You assume the conclusion:
A lot of the AI alignment success seems to me stem from the question of whether the problem is easy or not, and is not very elastic to human effort.
AI races are bad because they select for contestants that put in less alignment effort.
I do assume that not being in a race lowers the probability of doom by 5%, and that MAGIC can lower it by more than two shannon (from 10% to 2%).
Maybe it was a mistake of mine to put the elasticity front and center, since this is actuall quite elastic.
I guess it could be more elastic than that, but my intuition is skeptical.
I'm confused by this graph. Why is there no US non-race timeline? Or is that supposed to be MAGIC? If so, why is it so much farther behind than the PRC non-race timeline?
Also, the US race and PRC race shouldn't be independent distributions. A still inaccurate but better model would be to use the same distribution for USA and then have PRC be e.g. 1 year behind +/- some normally distributed noise with mean 0 and SD 1 year.
I didn't include a US non-race timeline because I was assuming that "we" is the US and can mainly only causally influence what the US does. (This is not strictly true, but I think it's true enough).
I read the MAGIC paper, and my impression is that it would be an international project, in which the US might play a large role. But my impression is also that MAGIC would be very willing to cause large delays in the development of TAI in order to ensure safety, which is why I added 20 years to the timeline. I think that a non-racing US would be still much faster than that, because they are less concerned with safety/less bureaucratic/willing to externalize costs on the world.
Also, the US race and PRC race shouldn't be independent distributions. A still inaccurate but better model would be to use the same distribution for USA and then have PRC be e.g. 1 year behind +/- some normally distributed noise with mean 0 and SD 1 year.
Hm. That does sound like a much better way of modeling the situation, thanks! I'll put it on my TODO list to change this. That would at least decrease variance, right?
I like this kind of take!
I disagree with many of the variables, and have a bunch of structural issues with the model (but like, I think that's always the case with very simplified models like this). I think the biggest thing that is fully missing is the obvious game-theoretic consideration. In as much as both the US and China think the world is better off if we take AI slow, then you are in a standard prisoners dilemma situation with regards to racing towards AGI.
Doing a naive CDT-ish expected-utility calculation as you do here will reliably get people the wrong answer in mirrored prisoner's dilemmas, and as such you need to do something else here.
Doing a naive CDT-ish expected-utility calculation
I'm confused by this. Someone can endorse CDT and still recognize that in a situation where agents make decisions over time in response to each other's decisions (or announcements of their strategies), unconditional defection can be bad. If you're instead proposing that we should model this as a one-shot Prisoner's Dilemma, then (1) that seems implausible, and (2) the assumption that US and China are anything close to decision-theoretic copies of each other (such that non-CDT views would recommend cooperation) also seems implausible.

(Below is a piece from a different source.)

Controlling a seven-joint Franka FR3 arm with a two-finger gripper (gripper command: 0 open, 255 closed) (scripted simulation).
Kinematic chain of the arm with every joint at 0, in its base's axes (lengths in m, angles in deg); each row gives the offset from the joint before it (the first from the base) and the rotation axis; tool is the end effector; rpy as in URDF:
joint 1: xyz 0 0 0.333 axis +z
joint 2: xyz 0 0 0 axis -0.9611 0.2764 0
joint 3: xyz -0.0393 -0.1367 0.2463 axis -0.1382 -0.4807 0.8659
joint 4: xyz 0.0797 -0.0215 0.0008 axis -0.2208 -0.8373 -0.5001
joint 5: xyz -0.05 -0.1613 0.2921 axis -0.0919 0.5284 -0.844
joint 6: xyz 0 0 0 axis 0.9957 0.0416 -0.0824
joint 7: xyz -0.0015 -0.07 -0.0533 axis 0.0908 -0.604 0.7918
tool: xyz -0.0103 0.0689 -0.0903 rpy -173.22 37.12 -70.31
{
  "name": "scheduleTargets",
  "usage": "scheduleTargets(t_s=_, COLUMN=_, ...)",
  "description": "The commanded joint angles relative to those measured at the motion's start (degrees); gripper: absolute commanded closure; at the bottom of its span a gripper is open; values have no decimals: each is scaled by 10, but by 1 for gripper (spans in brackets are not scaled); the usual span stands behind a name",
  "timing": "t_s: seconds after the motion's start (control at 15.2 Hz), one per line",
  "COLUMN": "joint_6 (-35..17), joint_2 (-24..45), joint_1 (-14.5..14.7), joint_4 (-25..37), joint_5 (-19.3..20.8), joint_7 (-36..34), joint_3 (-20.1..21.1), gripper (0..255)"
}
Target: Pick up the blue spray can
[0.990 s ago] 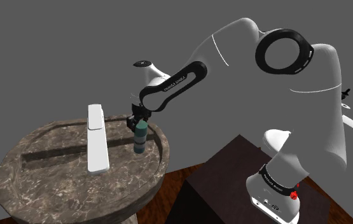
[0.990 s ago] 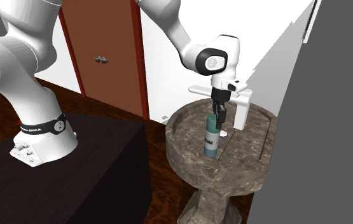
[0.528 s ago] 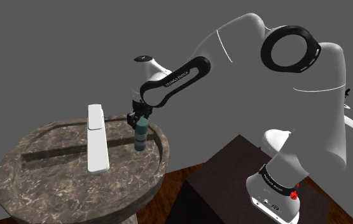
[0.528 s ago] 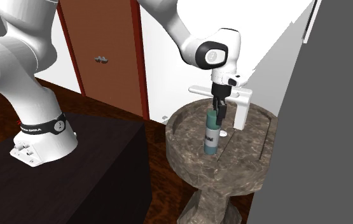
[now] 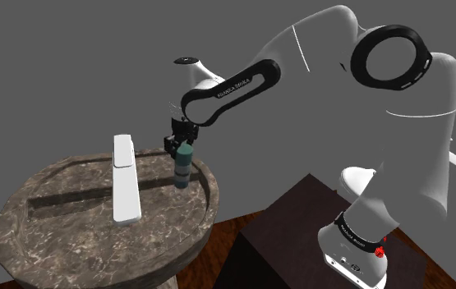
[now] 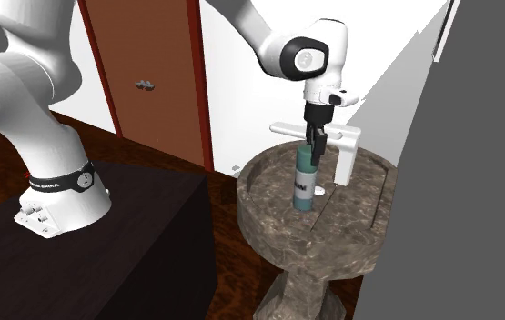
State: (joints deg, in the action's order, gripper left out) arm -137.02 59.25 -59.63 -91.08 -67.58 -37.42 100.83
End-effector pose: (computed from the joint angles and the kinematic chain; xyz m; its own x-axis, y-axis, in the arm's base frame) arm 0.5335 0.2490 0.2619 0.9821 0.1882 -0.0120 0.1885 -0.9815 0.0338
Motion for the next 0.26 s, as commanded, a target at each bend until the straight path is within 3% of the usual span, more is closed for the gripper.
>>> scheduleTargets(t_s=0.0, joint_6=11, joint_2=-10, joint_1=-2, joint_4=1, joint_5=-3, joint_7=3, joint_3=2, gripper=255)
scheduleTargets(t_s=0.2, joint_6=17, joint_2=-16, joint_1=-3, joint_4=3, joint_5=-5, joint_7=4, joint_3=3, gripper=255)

I guess you might insist that "naive" and "-ish" are the operative terms, but I think this is still unnecessarily propagating a misleading meme of "CDT iff defect."
Someone can endorse CDT and still recognize that in a situation where agents make decisions over time in response to each other's decisions (or announcements of their strategies), unconditional defection can be bad. If you're instead proposing that we should model this as a one-shot Prisoner's Dilemma
Well, to be more formal and specific, under CDT, the multi-shot Prisoner's Dilemma still unravels from the back into defect-defect at every stage as long as certain assumptions are satisfied, such as the number of stages being finite or there being no epsilon-time discounting.[1]
Even when you deal with a potentially infinite-stage game and time-discounting, the Folk theorems make everything very complex because they tend to allow for a very wide variety of Nash equilibria (which means that coordinating on those NEs becomes difficult, such as in the battle of the sexes), and the ability to ensure the stability of a more cooperative strategy often depends on the value of the time-discounting factor and in any case requires credibly signaling that you will punish defectors through grim trigger strategies that often commit you long-term to an entirely adversarial relationship (which is quite risky to do in real life, given uncertainties and the potential need to change strategies in response to changed circumstances).
The upshot is that the game theory of these interactions is made very complicated and multi-faceted (in part due to the uncertainty all the actors face), which makes the "greedy" defect-defect profile much more likely to be the equilibrium that gets chosen.
"defecting is the dominant strategy in the stage-game and, by backward induction, always-defect is the unique subgame-perfect equilibrium strategy of the finitely repeated game."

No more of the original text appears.